Es mag schon am Namen liegen, natürlich am Albumtitel, doch die Musik löst das Versprechen ein: Philipp Poisels Album "Bis nach Toulouse" spielt mit den Elementen des französischen Neo-Chansons, und, um es vorweg zu nehmen: Er macht das richtig gut.
Wie seinen französischen Kollegen von Biolay über Delerm bis zu Chedid ("M") gelingt ihm die Verknüpfung intelligenter, aber nicht zu intellektueller Texte mit an sich simplen, aber raffiniert arrangierten Melodien, in denen die Musiker schwelgen und die Zuhörer sich gleichermaßen verlieben wie verlieren werden (Beispiel: "Für keine Kohle dieser Welt").
Entspannt, melancholisch, freundlich und witzig: "Bis nach Toulouse" kennt viele Facetten, die Poisel mit betont (nach)lässigem Timbre, das bisweilen an Stephan Eicher erinnert, in Worte kleidet, unterstützt von seiner Band, ergänzt um allerhand aufwändiges Instrumentarium, darunter auch Streicher und Bläser - auch dergleichen kennt man aus der Nouvelle Scène.

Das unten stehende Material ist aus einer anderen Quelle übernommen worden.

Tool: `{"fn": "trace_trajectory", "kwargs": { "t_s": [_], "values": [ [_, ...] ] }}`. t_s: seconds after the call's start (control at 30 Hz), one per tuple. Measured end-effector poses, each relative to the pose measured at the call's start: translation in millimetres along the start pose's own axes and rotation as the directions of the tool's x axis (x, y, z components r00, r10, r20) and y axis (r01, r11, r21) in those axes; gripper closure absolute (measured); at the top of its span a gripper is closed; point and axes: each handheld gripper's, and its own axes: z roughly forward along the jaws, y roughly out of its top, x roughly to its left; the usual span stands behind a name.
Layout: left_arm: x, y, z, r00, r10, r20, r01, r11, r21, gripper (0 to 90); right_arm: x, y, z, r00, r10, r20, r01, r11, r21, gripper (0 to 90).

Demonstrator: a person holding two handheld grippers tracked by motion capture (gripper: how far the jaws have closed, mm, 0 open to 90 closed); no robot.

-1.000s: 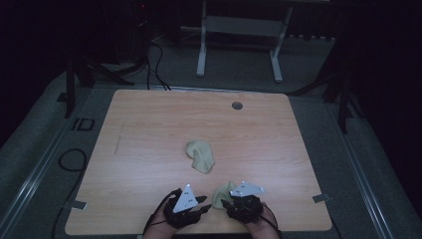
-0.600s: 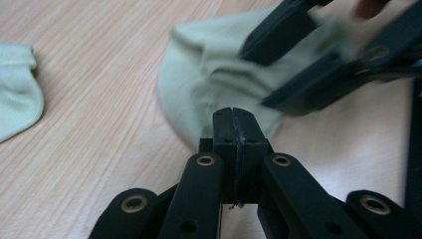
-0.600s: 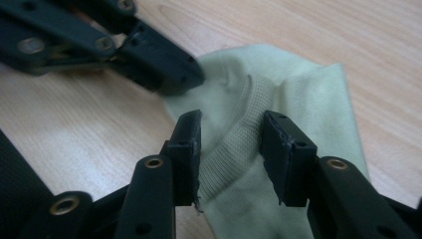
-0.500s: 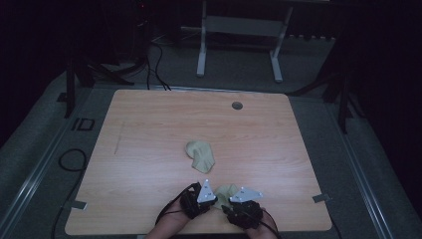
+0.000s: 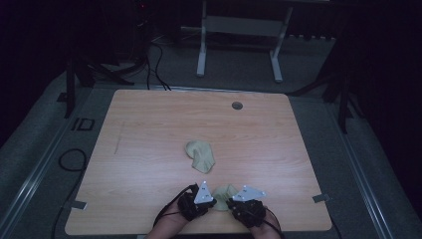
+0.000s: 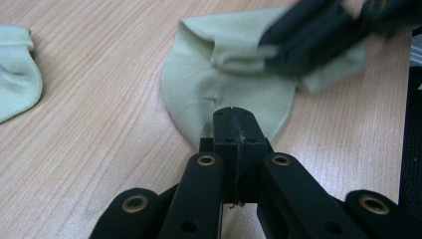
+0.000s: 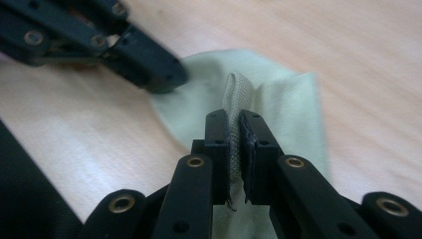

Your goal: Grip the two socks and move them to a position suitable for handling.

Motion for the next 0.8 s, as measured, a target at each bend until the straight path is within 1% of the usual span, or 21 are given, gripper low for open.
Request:
{"fn": "trace_trajectory", "kwargs": {
  "t_s": [0.03,0.13,0.17,0.27,0.33,0.4,0.43,0.57,0.7,0.8],
  "values": [
    [0.2,-0.3,0.1,1.0000,-0.002,-0.002,0.002,1.0000,-0.003,89.5,-4.5,0.2,-3.4,0.9999,0.008,0.008,-0.008,1.000,-0.009,83.2],
    [0.8,-0.9,-0.3,1.0000,-0.001,-0.008,0.001,1.0000,-0.004,89.5,-17.7,-0.9,-13.5,0.9982,0.061,0.003,-0.061,0.998,-0.029,83.2],
    [0.7,-0.8,-0.3,0.9999,0.000,-0.013,0.000,1.0000,-0.004,89.5,-20.6,-1.6,-16.3,0.9975,0.071,0.006,-0.070,0.997,-0.036,83.2],
    [1.0,-0.4,-0.2,0.9999,0.005,-0.011,-0.005,1.0000,-0.002,89.5,-31.5,-4.9,-27.5,0.9933,0.115,0.007,-0.114,0.992,-0.059,83.1],
    [1.4,0.0,-0.2,1.0000,0.005,-0.008,-0.005,1.0000,0.002,89.5,-39.2,-8.4,-32.8,0.9902,0.138,0.021,-0.137,0.988,-0.066,83.1],
    [0.8,0.3,-0.1,0.9999,0.007,-0.011,-0.007,1.0000,0.002,89.5,-47.3,-13.0,-36.1,0.9866,0.160,0.034,-0.157,0.986,-0.063,83.1],
    [0.6,0.4,0.0,0.9999,0.005,-0.012,-0.005,1.0000,0.001,89.5,-52.4,-16.1,-37.9,0.9832,0.177,0.043,-0.174,0.983,-0.064,83.1],
    [0.8,0.4,0.1,0.9999,0.008,-0.012,-0.008,1.0000,0.001,89.5,-65.1,-24.6,-42.7,0.9759,0.210,0.059,-0.207,0.977,-0.061,83.0],
    [1.8,1.1,0.6,0.9998,0.013,-0.017,-0.013,0.9999,0.003,89.5,-72.3,-34.6,-45.6,0.9687,0.240,0.064,-0.237,0.970,-0.051,83.0],
    [2.2,1.7,1.2,0.9997,0.018,-0.018,-0.018,0.9998,0.002,89.5,-77.0,-41.3,-44.3,0.9644,0.256,0.066,-0.254,0.966,-0.040,82.8]
  ]
}}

Philipp Poisel stößt mit seinem zweiten Album in eine Lücke, die in Deutschland nur im Ausnahmefall jemals gefüllt wurde. Hier das Chanson, dort Pop - in der Regel haben sich deutschsprachige Künstler immer für eine der beiden Seiten entschieden. Poisel nun sucht die Verknüpfung und experimentiert damit in einem Grenzbereich, der in Deutschland selbst kaum Vorbilder hat. Seine Vorgehensweise macht Poisel selbst übrigens besonders deutlich in seiner ungewöhnlichen Adaption von Peter Fox' Berlin-Hymne "Schwarz zu blau". Seine eigene Fassung bietet er auf seiner Website zum kostenlosen Download an.
Videolink: Philipp Poisel "Wie soll ein Mensch das ertragen?" / youtube
Herbert Grönemeyer, der ihn für sein eigenes "Grönland"-Label entdeckte und Poisel vor zwei Jahren die Veröffentlichung seines Debüts "Wo fängt dein Himmel an?" ermöglichte, scheint dieses außergewöhnliche Potential frühzeitig erkannt zu haben. Vermutlich hatte Grönemeyer erkannt, dass der junge Poisel - ebenso wie er selbst - musikalisch nach internationalem Niveau strebt, ohne dafür die deutsche Sprache als Ausdrucksmittel aufgeben zu müssen.
Nun kommt es darauf an, dass das deutsche Publikum mit Poisel ein Genre entdeckt, das es bislang viel zu selten vermisste: Gut und intelligent gemachte, unprätentiöse deutschsprachige Popmusik.